A febbraio scorso infatti ho partecipato a delle Lectures teorico-pratiche in cui Marina Mojovich e Alice Mulasso hanno fatto sperimentare a noi colleghi psicoterapeuti un metodo di “cura di comunità” sperimentato in Serbia per ritessere le trame sociali distrutte dai traumi della guerra civile. Questo metodo usava i sogni come materiale di lavoro aggregante e il dialogo in gruppo, la parola, come strumento per mettere e rimettere insieme le persone atomizzate dalla vita e dai conflitti. Me ne sono innamorata! Cosa di più sensato d’altronde per una gruppoanalista? E cosa di più logico in un mondo in cui la solitudine schiaccia e il diktat imperante della competizione paranoica isola sempre più? “Perché non si fa più, tranne con mia moglie non si parla più così, sul mondo, per il piacere di parlare”… Così diceva una delle persone incontrate ad una cittadinanza sotto i tigli di Chieri. Parole semplici e devastanti al contempo: non si parla più per piacere! Non si creano più immagini insieme, idee, sogni collettivi! …Non è forse questo il crollo degli ideali sociali che viviamo? E a ciò dovremmo arrenderci? Nonostante lo schiacciamento mi tolga spesso il fiato, questo non l’ho mai pensato. Così ho iniziato a partire per sperimentare, imparare e, chi lo sa, forse portare la faccenda a Palermo. Nonostante i voli e le stanchezza arretrate, nell’andare a prendere una nuova cittadinanza (la cittadinanza di “cittadina!”), io mi sono sentita rinvigorita e allora voglio parlarvene, poco prima del mio aereo, nonostante le occhiaie. Lo farò piano, poco alla volta. Eccovi per iniziare cosa dice il flyer di invito alla C.R.:
“La Cittadinanza Riflessiva è uno spazio in cui riflettere insieme sulle tematiche inerenti la cittadinanza responsabile di fronte ai profondi cambiamenti sociali e climatici che avvengono nel presente e che avranno un impatto sul futuro della nostra comunità. Abbiamo la responsabilità, come cittadini, di pensare il presente per poter costruire insieme il futuro.

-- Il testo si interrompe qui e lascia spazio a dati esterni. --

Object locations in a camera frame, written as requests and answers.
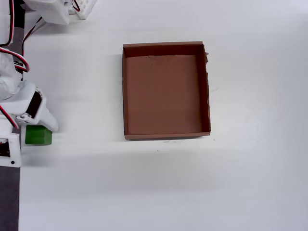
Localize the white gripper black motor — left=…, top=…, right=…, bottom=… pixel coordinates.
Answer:
left=0, top=81, right=59, bottom=133

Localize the green cube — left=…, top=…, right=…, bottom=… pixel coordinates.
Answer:
left=25, top=125, right=53, bottom=146

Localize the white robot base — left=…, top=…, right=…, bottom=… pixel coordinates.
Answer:
left=69, top=0, right=97, bottom=20

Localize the brown cardboard box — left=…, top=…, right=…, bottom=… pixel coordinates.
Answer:
left=122, top=41, right=212, bottom=141

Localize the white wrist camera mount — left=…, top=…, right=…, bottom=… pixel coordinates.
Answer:
left=0, top=117, right=22, bottom=167

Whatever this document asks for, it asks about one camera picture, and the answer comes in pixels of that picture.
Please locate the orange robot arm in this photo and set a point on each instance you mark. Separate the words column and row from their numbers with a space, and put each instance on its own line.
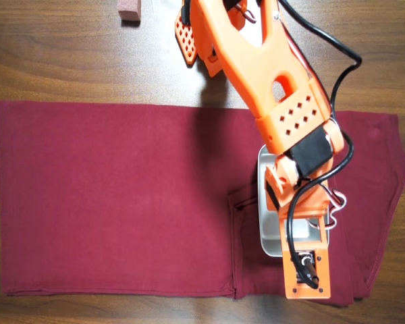
column 256, row 60

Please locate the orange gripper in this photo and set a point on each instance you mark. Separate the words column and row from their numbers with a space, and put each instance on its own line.
column 272, row 195

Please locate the rectangular metal tray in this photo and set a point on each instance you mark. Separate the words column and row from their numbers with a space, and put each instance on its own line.
column 267, row 233

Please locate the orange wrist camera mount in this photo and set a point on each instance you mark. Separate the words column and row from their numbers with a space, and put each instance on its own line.
column 320, row 270

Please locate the dark red cloth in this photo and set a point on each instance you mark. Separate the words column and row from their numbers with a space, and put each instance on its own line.
column 87, row 202

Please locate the pink sponge block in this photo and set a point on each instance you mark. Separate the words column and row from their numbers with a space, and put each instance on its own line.
column 130, row 13

E’ uno spazio aperto alla diversità, in cui apprendere ad ascoltare e dove essere ascoltati, in cui DIALOGARE attraversando stati d’animo e pensieri molteplici e faticosi quali la frustrazione, la rabbia, il non comprendere e il sentirsi incompresi, la paura, la vergogna, la colpa, ma anche uno spazio in cui esprimere sentimenti positivi quali l’apprezzamento, la speranza, l’amore, etc. La C.R. incoraggia quindi i cittadini a pensare per la loro comunità e ad auto-organizzarsi, senza tuttavia nutrire l’ambizione di diventare un movimento politico.
Durante questi incontri è possibile cogliere le multi-sfaccettature delle relazioni personali, familiari, regionali, comunitarie, europee. Ne consegue che la valorizzazione della complessità rappresenta uno dei suoi valori centrali. La C.R. non ha la presunzione di giungere insieme a conclusioni omogenee, pur trattandosi di un bisogno umano che, quando emerge, va riconosciuto e contenuto per quanto possibile. Al contrario, uno dei principi fondamentali della Cittadinanza Riflessiva riguarda la presenza di partecipanti provenienti da ambiti sociali, storici, politici, etnici, religiosi, di età, genere, professionali e ideologici il più eterogenei possibile. Il dialogo nel gruppo favorisce il pensare insieme e la conseguente nascita di pensieri nuovi per quella situazione.
La capacità di dialogare e pensare è più che mai indispensabile oggigiorno per poter aprire spazi di riflessione sulle sfide ed i rischi della contemporaneità, per farsene un’idea personale e collettiva senza fermarsi alla comunicazione affidata agli slogan che prolifera nei media e nei dibattiti politici.”
E insomma vado, imparo, sento, mi metto in gioco e coltivo l’unico modo che conosco, in gruppo, per occuparmi di cura di comunità, di nuovo patto sociale, di trame da ricostruire, di dolori e paure e speranze collettive!
“Non dubitare mai che un piccolo gruppo di cittadini coscienziosi ed impegnati possa cambiare il mondo. In verità è l’unica cosa che è sempre accaduta” (Margaret Mead).